──────── Data for processing ────────

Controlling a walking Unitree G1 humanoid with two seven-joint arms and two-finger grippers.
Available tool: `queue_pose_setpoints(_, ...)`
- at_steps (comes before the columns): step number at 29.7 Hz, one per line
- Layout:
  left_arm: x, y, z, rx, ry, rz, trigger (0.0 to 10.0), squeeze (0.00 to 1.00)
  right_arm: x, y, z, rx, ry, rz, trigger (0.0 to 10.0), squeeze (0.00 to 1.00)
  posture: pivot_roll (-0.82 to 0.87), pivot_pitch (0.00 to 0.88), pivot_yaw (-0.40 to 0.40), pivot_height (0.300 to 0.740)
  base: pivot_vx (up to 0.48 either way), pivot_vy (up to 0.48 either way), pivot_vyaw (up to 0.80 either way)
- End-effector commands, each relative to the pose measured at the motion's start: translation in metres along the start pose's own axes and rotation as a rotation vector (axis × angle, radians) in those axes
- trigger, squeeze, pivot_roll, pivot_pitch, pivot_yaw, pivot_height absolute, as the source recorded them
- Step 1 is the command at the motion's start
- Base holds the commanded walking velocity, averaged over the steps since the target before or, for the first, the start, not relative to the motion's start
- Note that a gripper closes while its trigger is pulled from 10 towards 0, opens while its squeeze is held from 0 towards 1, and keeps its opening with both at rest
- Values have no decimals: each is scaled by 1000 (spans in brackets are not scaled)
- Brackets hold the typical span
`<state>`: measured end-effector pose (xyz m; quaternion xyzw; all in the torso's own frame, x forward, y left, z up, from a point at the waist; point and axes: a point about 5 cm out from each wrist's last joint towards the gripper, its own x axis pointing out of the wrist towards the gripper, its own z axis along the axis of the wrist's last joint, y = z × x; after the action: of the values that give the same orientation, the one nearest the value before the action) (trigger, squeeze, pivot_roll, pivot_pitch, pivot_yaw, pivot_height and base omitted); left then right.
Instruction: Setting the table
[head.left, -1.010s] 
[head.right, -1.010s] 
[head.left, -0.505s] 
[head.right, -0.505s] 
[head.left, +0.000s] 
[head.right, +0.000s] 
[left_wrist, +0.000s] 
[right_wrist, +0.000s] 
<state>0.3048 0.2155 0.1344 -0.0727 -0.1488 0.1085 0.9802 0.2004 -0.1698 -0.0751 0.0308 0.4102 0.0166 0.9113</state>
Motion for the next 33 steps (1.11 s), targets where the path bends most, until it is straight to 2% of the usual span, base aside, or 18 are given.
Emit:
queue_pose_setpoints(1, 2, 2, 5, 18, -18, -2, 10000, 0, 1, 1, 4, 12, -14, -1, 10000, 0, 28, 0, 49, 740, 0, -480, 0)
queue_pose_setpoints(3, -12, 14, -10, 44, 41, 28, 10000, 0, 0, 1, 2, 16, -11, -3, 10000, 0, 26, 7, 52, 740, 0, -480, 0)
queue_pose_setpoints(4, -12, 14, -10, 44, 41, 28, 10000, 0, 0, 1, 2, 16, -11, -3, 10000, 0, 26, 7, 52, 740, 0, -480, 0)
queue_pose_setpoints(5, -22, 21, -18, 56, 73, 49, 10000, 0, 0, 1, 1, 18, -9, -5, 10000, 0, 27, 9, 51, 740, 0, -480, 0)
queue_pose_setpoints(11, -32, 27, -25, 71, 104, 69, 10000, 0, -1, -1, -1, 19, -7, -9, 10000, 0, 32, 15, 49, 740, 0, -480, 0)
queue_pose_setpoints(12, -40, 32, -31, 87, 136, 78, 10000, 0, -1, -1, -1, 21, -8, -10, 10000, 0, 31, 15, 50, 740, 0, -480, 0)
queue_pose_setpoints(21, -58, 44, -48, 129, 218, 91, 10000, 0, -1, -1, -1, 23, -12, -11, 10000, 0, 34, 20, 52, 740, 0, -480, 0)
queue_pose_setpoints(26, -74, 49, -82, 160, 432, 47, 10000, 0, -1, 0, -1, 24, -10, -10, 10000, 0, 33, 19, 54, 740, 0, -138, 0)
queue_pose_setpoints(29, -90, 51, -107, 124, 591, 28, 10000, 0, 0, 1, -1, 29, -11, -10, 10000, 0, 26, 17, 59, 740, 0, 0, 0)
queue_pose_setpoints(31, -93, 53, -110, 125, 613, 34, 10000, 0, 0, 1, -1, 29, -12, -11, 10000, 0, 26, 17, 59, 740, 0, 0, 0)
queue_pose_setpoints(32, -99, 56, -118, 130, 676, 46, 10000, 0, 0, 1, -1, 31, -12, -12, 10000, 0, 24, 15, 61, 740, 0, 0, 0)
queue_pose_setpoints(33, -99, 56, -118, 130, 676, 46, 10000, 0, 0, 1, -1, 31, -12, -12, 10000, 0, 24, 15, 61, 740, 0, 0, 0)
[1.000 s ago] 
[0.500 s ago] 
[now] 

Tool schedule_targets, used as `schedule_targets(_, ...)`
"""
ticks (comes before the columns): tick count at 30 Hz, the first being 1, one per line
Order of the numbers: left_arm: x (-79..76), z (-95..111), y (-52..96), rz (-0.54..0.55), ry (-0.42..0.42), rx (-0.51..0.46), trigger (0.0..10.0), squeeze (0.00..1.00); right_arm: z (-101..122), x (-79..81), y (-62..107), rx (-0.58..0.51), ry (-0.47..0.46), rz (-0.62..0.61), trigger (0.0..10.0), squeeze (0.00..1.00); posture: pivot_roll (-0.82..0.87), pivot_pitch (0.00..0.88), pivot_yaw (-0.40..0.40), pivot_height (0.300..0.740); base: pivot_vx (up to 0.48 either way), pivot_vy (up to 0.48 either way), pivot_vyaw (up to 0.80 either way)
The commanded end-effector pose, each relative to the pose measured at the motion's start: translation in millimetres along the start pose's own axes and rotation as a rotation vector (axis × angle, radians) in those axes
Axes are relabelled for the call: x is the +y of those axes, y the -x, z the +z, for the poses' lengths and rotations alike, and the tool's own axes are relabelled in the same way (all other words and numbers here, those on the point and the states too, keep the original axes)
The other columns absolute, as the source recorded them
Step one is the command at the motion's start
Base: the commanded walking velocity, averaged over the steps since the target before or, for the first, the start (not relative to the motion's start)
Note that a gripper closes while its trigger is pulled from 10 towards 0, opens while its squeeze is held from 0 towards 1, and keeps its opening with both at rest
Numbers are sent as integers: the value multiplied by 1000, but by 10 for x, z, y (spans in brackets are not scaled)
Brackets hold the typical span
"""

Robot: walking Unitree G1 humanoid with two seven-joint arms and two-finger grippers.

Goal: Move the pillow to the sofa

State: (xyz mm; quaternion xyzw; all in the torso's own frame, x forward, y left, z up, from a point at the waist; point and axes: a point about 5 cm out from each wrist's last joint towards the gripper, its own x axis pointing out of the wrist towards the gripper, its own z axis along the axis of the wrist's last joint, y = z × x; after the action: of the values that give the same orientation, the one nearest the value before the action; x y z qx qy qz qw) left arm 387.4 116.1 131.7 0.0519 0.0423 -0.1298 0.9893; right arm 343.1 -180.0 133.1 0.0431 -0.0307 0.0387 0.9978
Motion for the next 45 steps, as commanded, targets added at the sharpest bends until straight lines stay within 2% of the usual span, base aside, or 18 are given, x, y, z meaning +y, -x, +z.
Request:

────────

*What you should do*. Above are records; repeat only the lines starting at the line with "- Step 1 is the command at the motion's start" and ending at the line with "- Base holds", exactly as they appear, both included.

*Exercise response*.
- Step 1 is the command at the motion's start
- Base holds the commanded walking velocity, averaged over the steps since the target before or, for the first, the start, not relative to the motion's start

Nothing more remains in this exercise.